Hi Spaceraiders. I’m really sorry that I don’t have any experience with persuading an ex or current partner of the benefit of a diagnosis. All I would suggest is, if you have good communication with him, persevere - I know we ummed and ahhed for a couple of years before we decided to go through the process, as at the time, we felt her needs would never be that great. How wrong we were! Perhaps he just needs time to come to terms with it, especially if he has had a negative experience himself. Could the SENCo have a meeting with him and explain what she has noticed and why a diagnosis would be helpful?
If you don’t mind though, could I ask how your daughter was about moving to a new school? I have just posted for advice because my Y2 DD cannot continue at her current school and hates it but is terrified of going to an unknown school. Thanks

Namechange600 · 20/07/2021 22:44

Hi, had to jump in as my dd9 sounded like your dd - everything you described- behind in maths and English, the sensory stuff, loss of of focus etc. I took her to an EP who found specific learning difficulties - which explained her struggles- weakness in working memory, processing, literacy development and executive functioning but with an extremely high IQ. Plus possible ASD and dyspraxia.
I would say to your OH you need to focus on helping your child at school. We have focussed on our child’s educational needs and this will help them learn. The EP can’t diagnose ASD or ADHD but they can signpost if they think it’s a possibility but they are going to focus on the educational challenges and I think that’s such an important thing to do for your child’s future. The other diagnoses for us we haven’t pursued as yet but may do in future. I gather the secondary transfer can be a very big flashpoint so we have this in mind too. Best of luck and feel free to pM me x

SpaceRaiders · 21/07/2021 22:24

Sorry I’ve only just seen your responses… @TATTSOTATT Thats broadly the direction I’ve taken in securing as much support I can for her educationally for the time being.

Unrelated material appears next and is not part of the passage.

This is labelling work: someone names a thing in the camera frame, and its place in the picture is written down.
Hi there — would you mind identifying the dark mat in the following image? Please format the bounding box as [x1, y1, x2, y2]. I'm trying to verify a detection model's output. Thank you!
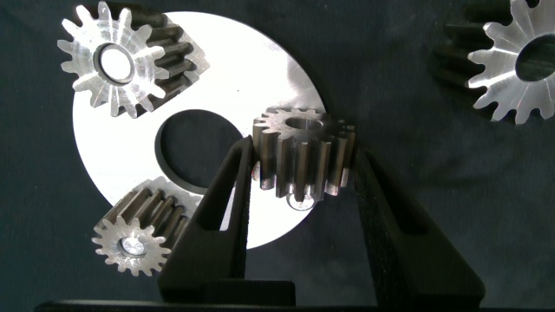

In terms of the school move; I pulled her out in October. Anxiety was at an all time low post lockdown, then that first term back we were effectively back to square one. Instead of getting to the root of the cause, the school we’re adamant from reception it was a behavioural issue, the measures put in place were either inconsistent or just weren’t working. I feel terrible looking back now because I was forcing her to go to a place that just wasn’t right for her.

Thankfully the move was the best decision I made. She was nervous/reluctant at first but I really sold the new school to her before her trail. Despite a few hiccups, she settled in really well, her anxiety is still there but not as bad as it was. The new school put in place 1-2-1 support from day one, and we’ve definitely seen the results. In the last 6 months, she’s picking up chapter books and reading independently. Maths continues to be more of a challenge, she can’t count to 100 reliably, it’s like she just can’t retain the information. Socially I think she will always struggle, her interests are somewhat quirky, she’s very creative and she gravitates towards nurturing the lower year groups. But the school has been so supportive that I couldn’t really have asked for any more. I’d say if you’re on the cusp of changing schools do it! They spend such a big part of their lives at school that I’d place their happiness well over anything else.

@Namechange600Its such a minefield isn’t it?!